Costa Rican Construction Company Suing El Salvador
Once again, the government of El Salvador is facing an international law suit by a foreign corporation: the Costa Rican construction company MECO recently filed two claims totaling $14.5 million against El Salvador with the Arbitration and Mediation Center of the Mexican National Chamber of Commerce, whose jurisdiction is being contested by the Salvadoran government.
MECO’s suit targets the Millennium Fund (FOMILENIO), a government office that administers funds donated to El Salvador by the Millennium Challenge Corporation (MCC), a US development aid agency. MECO had won two contracts to design and construct portions of the Northern Longitudinal Highway mega-project from FOMILENIO. But in both instances, their resultant expenses proved higher than those initially stipulated in the contract, prompting MECO to sue FOMILENIO for the difference. If the suit is successful, El Salvador could be forced to bow further to the private sector and reach into the national budget to pay off the Costa Rican corporation.
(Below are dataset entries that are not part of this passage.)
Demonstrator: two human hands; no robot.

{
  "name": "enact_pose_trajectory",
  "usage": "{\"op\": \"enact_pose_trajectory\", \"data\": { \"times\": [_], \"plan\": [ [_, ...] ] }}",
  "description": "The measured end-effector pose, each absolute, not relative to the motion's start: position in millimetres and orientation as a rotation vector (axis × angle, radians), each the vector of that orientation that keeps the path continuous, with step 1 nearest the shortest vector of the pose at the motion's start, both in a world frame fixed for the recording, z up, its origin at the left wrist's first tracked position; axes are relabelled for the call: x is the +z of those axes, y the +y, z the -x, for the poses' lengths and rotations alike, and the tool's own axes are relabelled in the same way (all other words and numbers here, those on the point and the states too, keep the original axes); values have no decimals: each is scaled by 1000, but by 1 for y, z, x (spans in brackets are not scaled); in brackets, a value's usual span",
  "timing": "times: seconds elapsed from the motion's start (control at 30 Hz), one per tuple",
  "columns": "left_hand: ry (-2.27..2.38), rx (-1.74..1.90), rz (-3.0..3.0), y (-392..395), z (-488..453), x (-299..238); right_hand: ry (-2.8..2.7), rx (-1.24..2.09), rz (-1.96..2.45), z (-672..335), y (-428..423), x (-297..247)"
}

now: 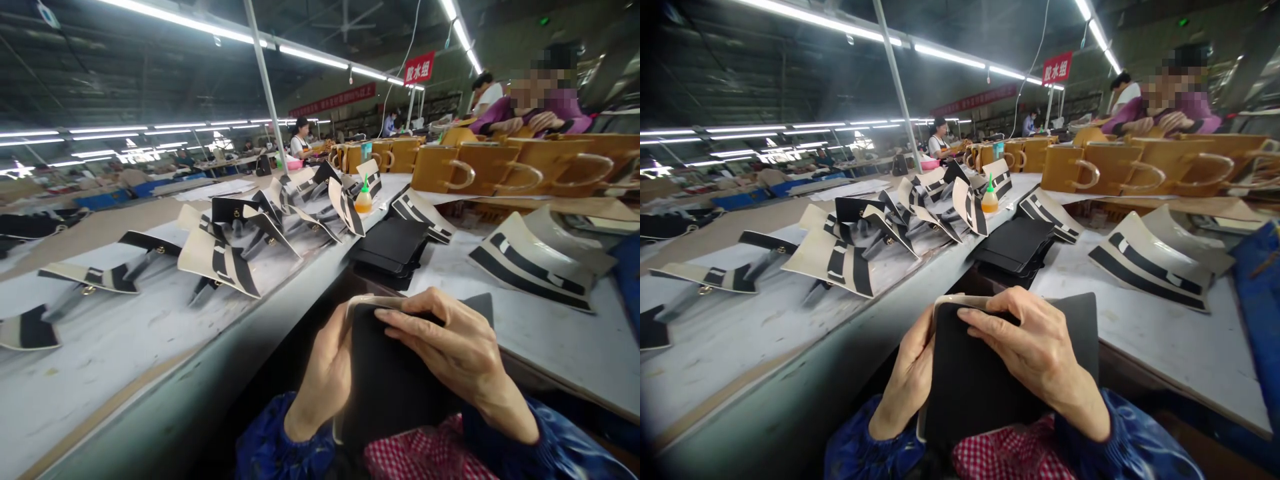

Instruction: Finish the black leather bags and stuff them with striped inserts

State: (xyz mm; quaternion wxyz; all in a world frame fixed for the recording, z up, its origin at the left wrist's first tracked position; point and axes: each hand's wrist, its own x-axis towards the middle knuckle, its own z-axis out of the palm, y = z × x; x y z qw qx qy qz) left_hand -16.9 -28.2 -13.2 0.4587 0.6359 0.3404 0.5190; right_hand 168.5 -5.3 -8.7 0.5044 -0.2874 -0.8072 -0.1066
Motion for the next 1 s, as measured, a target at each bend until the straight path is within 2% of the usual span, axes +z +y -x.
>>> {"op": "enact_pose_trajectory", "data": {
  "times": [0.37,1.0],
  "plan": [
    [876,1307,-1511,-34,15,-23,-1922,-332,706,-165,-7,-11],
    [841,1235,-1583,-35,19,-16,-2038,-255,578,-162,-7,-4]
  ]
}}
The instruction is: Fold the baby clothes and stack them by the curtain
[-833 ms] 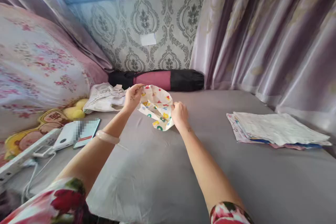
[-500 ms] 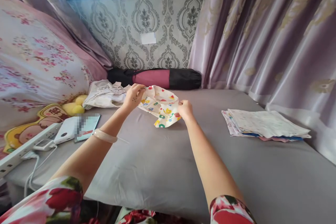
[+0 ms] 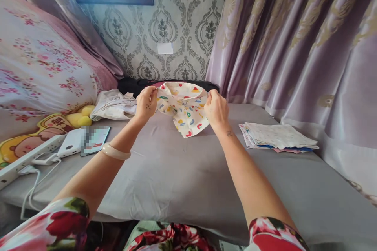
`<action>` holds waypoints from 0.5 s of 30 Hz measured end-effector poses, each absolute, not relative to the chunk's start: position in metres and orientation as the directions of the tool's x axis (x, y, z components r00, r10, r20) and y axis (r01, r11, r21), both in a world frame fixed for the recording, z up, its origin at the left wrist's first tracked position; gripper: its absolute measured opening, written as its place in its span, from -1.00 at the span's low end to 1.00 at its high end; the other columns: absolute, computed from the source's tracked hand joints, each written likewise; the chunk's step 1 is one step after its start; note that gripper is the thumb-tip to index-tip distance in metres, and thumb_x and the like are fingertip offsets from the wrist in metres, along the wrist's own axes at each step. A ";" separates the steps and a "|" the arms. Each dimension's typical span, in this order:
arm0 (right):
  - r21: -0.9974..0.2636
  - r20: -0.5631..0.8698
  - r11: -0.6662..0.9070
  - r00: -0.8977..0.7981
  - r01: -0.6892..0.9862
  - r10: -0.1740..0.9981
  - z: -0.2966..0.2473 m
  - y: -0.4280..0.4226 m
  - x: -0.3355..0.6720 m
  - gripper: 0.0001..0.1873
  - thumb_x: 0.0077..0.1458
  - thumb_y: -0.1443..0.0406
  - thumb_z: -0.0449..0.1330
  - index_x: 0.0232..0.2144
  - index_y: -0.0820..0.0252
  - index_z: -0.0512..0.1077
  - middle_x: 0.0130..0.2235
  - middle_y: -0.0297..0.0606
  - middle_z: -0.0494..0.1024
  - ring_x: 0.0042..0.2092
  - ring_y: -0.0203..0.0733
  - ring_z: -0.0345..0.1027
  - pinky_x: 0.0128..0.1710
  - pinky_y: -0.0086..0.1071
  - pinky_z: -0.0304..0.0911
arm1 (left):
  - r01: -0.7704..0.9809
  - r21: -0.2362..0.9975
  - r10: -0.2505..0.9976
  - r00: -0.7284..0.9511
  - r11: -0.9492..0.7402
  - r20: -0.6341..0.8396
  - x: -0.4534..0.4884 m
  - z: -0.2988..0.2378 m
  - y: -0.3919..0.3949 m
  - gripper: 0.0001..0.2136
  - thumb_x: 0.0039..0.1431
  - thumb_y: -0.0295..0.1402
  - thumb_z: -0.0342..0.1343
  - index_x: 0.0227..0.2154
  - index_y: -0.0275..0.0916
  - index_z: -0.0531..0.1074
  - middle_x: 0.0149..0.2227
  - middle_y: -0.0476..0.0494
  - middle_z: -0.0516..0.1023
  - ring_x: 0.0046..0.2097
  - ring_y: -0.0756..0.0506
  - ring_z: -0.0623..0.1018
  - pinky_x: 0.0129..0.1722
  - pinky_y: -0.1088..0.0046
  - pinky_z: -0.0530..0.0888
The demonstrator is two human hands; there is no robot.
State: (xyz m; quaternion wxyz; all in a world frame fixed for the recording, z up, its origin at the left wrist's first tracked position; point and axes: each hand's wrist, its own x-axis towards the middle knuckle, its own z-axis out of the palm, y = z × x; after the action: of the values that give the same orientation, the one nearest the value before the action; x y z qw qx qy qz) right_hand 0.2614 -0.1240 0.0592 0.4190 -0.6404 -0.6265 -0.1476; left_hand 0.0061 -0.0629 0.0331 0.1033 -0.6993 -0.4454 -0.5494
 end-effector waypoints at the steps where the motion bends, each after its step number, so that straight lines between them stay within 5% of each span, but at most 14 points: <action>1: -0.318 0.739 0.153 0.143 0.936 0.658 0.064 -0.128 0.263 -0.71 0.25 0.30 -0.04 -0.15 0.19 0.47 -0.24 -0.06 0.60 -0.21 -0.02 0.44 -0.26 -0.28 0.18 | 0.744 0.329 0.493 0.000 -0.582 0.870 0.006 0.038 -0.068 -0.81 0.30 -0.37 -0.11 -0.23 -0.24 0.42 -0.24 -0.19 0.52 -0.16 -0.13 0.47 -0.13 0.35 0.36; 12: -0.099 0.884 0.270 -0.040 0.958 0.466 0.147 -0.163 0.293 -0.71 0.26 0.21 0.03 -0.16 0.14 0.52 -0.25 -0.15 0.61 -0.23 -0.08 0.47 -0.29 -0.30 0.19 | 0.710 0.218 0.311 0.001 -0.669 0.950 -0.001 0.129 -0.116 -0.80 0.28 -0.30 -0.02 -0.23 -0.20 0.51 -0.35 -0.07 0.50 -0.28 -0.05 0.46 -0.22 0.44 0.38; 15: -0.051 0.873 0.303 -0.104 0.951 0.476 0.161 -0.156 0.299 -0.72 0.25 0.20 0.04 -0.21 0.10 0.54 -0.30 -0.19 0.62 -0.26 -0.11 0.47 -0.30 -0.31 0.21 | 0.695 0.196 0.347 0.082 -0.692 0.934 -0.003 0.142 -0.107 -0.81 0.23 -0.31 0.02 -0.31 -0.21 0.53 -0.40 -0.05 0.50 -0.32 -0.04 0.46 -0.28 0.46 0.37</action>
State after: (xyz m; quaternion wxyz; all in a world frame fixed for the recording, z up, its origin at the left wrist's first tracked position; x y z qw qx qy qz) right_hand 0.2991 -0.1559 0.1610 0.4227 -0.5188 -0.6878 -0.2814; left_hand -0.0034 -0.1072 0.1423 0.1518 -0.7198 -0.3617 -0.5728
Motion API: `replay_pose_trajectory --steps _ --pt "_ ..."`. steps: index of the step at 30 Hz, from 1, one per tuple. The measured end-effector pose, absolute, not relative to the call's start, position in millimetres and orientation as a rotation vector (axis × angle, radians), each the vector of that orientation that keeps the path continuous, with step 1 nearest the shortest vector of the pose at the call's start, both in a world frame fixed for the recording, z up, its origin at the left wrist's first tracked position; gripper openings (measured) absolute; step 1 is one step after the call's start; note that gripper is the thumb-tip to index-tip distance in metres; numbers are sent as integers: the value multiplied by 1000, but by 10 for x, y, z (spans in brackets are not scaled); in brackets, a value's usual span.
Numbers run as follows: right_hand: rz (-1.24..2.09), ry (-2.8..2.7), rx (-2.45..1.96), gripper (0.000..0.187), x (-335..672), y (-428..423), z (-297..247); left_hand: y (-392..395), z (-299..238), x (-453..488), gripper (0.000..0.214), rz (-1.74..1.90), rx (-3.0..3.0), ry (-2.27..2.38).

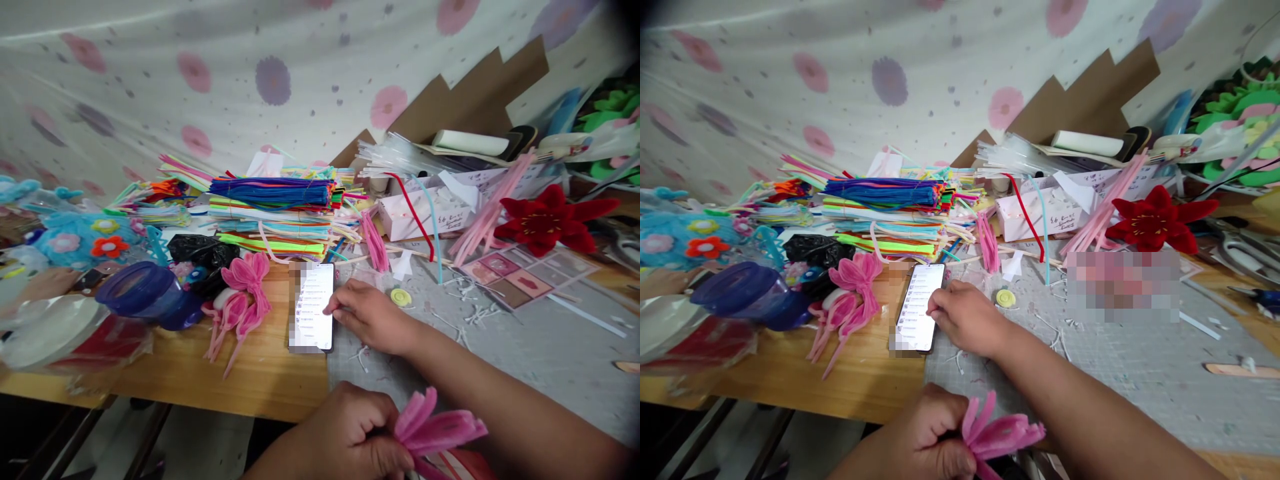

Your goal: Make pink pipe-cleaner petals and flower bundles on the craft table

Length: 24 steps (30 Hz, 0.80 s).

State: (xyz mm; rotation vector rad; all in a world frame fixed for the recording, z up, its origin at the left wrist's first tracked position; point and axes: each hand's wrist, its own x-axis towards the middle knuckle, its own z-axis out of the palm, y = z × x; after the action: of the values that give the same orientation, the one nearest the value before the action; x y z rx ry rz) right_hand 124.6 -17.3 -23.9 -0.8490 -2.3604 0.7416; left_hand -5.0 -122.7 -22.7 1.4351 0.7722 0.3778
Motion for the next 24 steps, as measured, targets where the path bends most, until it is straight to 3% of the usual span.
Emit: replay_pose_trajectory --steps 6,14,18,24 --pt "688 -2328 -888 16 1245 -166 -254 -1232 -213 -40 64 384 1435 779" --pt "636 -2398 -976 19 1239 -148 -284 -1265 -268 -49 45 358 1351 795" --pt "545 -2331 -1057 23 1265 -124 -284 -1260 -265 -43 44 370 1343 802" --pt "730 -2384 -808 16 1253 -180 -229 -1229 -213 -40 54 365 1392 788"
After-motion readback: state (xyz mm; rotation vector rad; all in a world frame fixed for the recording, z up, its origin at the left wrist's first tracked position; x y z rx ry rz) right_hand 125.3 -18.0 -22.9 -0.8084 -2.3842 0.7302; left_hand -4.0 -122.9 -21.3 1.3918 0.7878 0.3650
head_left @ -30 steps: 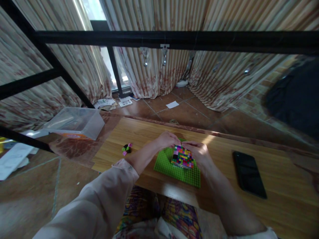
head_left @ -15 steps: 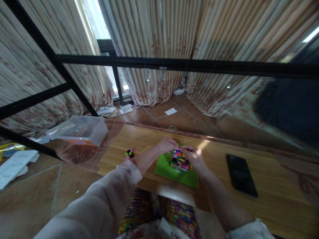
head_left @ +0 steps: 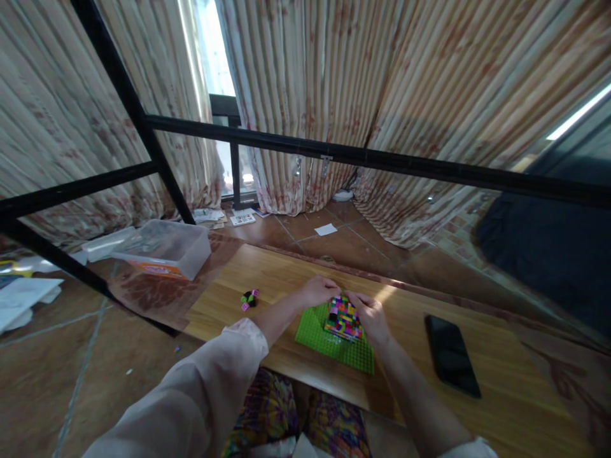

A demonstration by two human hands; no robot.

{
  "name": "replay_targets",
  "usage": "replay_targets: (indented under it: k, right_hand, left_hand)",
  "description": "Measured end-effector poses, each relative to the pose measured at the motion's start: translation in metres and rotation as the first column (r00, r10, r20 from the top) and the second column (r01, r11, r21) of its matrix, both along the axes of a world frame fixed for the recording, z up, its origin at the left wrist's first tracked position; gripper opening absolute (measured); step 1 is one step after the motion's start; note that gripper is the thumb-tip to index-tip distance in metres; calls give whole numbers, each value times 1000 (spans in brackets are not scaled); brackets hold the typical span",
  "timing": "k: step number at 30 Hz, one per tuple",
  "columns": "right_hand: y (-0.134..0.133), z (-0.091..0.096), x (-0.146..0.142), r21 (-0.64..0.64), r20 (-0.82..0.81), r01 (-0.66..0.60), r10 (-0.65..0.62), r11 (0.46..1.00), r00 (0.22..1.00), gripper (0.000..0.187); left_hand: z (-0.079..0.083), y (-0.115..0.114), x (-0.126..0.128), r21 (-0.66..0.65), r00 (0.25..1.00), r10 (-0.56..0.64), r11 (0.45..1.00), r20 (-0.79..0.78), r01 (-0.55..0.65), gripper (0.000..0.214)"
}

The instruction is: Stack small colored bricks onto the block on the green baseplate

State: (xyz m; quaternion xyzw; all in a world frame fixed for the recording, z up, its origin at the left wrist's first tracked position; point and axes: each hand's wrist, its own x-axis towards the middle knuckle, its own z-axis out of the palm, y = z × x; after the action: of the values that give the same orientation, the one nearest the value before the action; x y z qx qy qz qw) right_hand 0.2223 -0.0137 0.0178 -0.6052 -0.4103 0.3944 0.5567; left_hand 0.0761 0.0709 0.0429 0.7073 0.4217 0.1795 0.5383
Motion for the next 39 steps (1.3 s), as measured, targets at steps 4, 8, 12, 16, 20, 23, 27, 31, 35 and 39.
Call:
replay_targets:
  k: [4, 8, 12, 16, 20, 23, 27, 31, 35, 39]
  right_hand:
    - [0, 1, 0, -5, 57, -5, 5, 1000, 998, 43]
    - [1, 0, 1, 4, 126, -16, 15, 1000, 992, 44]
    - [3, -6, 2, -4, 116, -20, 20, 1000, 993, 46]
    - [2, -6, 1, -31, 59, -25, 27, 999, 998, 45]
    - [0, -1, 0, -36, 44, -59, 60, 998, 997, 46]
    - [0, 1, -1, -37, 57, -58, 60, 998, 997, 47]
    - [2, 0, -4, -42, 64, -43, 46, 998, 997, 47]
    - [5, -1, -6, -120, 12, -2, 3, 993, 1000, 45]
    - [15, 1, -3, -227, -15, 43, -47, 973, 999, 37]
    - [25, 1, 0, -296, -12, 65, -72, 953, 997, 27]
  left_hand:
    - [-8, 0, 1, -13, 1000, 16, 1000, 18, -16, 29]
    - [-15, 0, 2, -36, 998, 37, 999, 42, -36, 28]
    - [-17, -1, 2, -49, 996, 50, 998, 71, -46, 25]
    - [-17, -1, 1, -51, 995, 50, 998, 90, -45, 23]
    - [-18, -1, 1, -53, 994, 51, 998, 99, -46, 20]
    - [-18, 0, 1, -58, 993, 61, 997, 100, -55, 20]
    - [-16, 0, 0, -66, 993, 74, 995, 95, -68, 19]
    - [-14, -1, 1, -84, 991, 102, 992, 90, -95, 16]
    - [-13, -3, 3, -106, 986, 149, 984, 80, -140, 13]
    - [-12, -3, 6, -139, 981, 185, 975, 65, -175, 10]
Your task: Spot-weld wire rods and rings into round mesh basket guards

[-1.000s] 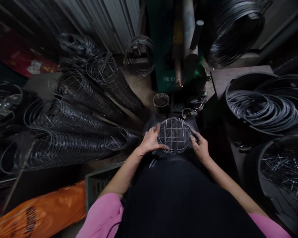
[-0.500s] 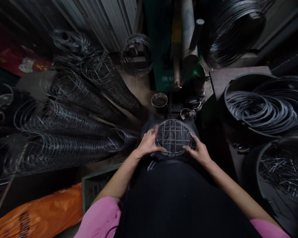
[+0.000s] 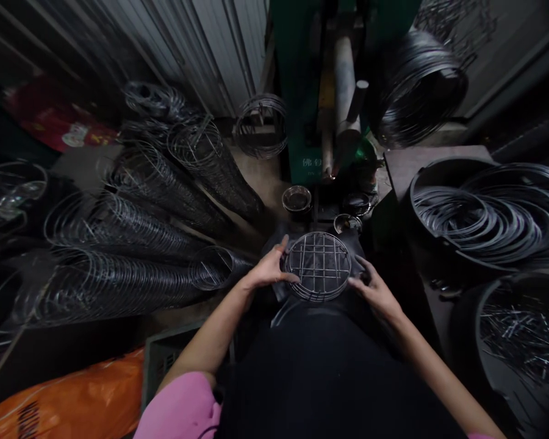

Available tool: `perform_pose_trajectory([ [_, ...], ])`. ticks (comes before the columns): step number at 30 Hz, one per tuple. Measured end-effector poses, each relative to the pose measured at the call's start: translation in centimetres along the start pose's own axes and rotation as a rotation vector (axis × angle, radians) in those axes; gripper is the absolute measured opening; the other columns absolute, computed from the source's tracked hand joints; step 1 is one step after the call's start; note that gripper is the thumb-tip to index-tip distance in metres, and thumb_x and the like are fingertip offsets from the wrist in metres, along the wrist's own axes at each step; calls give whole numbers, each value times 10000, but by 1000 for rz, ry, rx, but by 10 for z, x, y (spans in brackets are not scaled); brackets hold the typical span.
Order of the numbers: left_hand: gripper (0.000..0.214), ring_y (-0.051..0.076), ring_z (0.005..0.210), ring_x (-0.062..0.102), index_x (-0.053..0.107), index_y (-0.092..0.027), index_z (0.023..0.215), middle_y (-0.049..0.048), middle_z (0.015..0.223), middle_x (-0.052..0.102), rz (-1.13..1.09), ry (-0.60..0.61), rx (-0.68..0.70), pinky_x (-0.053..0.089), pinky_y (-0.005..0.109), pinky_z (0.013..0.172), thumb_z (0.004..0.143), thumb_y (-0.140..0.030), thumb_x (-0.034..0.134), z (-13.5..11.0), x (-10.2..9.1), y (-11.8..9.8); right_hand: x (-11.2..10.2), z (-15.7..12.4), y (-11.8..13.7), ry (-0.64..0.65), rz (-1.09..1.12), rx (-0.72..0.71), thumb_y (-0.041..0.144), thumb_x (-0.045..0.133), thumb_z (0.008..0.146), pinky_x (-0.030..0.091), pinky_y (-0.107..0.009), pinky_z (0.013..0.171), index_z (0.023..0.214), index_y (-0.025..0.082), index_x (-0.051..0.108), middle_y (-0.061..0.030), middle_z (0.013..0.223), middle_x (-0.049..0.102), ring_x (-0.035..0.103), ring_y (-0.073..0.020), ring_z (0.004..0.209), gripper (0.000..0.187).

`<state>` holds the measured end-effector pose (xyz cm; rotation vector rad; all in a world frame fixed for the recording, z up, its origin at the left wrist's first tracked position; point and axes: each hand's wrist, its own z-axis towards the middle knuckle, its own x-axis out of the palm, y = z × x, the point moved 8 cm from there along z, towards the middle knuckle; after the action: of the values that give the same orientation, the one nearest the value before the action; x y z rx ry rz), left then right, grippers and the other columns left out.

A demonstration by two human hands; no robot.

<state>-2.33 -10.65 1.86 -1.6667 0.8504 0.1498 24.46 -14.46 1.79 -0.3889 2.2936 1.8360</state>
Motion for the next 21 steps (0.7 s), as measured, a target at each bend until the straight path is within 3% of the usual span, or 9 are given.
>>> perform_pose_trajectory([
  [3,958,190,985,530,233,-194,1410,54,1086,542,-178,-21,-44,423,342,893,622,-461,709,22,-27,-2,-14,11,-22,-60,229,201,420,609,695,468,-254,486,1018,201,594,-14,708,592,566,-147,602,391],
  [6,801,182,926,573,350,-142,1362,57,999,614,-227,46,-116,442,313,849,686,-435,663,62,-34,-16,-19,32,-34,-71,430,277,343,616,643,392,-230,401,847,202,612,-3,647,529,508,-127,535,248],
  [8,650,183,938,586,533,-156,1220,50,1007,645,-208,153,-130,441,287,855,668,-468,673,92,-24,-30,-16,46,-37,-35,502,284,306,620,614,416,-255,425,816,209,608,-13,655,529,519,-143,563,225],
  [11,475,193,806,629,677,-164,952,53,883,692,-219,536,-205,486,299,745,673,-546,631,121,16,-44,-12,56,-39,18,572,291,321,640,611,477,-311,519,803,219,593,-20,656,542,548,-170,624,222],
  [13,459,201,703,634,692,-156,857,61,779,697,-162,709,-287,500,318,660,641,-558,649,128,36,-44,-13,57,-40,21,604,290,362,664,613,496,-341,576,794,223,578,-18,666,559,562,-179,651,243],
  [15,439,199,639,626,692,-152,815,62,713,689,-112,793,-343,498,318,596,612,-541,675,130,47,-41,-18,56,-40,-19,601,274,402,683,605,492,-342,582,783,223,569,-13,677,574,568,-180,653,277],
  [18,393,180,580,606,685,-156,788,48,650,667,-87,822,-332,481,292,539,595,-498,690,127,50,-42,-33,52,-35,-189,542,176,423,678,608,439,-282,505,778,211,572,7,655,565,526,-141,565,292],
  [21,337,159,560,589,673,-162,761,21,625,652,-81,770,-226,469,270,541,558,-429,716,118,41,-52,-51,40,-20,-416,318,-7,395,648,653,425,-257,526,790,196,597,13,665,571,499,-112,548,246],
])
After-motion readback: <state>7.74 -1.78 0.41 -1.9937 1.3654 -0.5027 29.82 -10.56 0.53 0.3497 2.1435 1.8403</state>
Following an Italian corporation's recent victory over the Salvadoran state in international courts, the MECO case is made even more troubling in the shadow of a Public-Private Partnership (P3) Law currently being debated by the Salvadoran legislature. The P3 Law would open all state companies and infrastructure up to foreign capital, and includes clauses that force the government to reimburse private companies in the event of economic losses.
The US government has been relentlessly pressuring for the P3 Law’s approval, even threatening to not approve a second FOMILENIO project if the legislature blocks its passage. If the US has its way, future FOMILENIO funds awarded to foreign companies will be regulated by the P3 law, and companies whose “investment” didn’t prove profitable could skip the lawsuit and simply demand payment.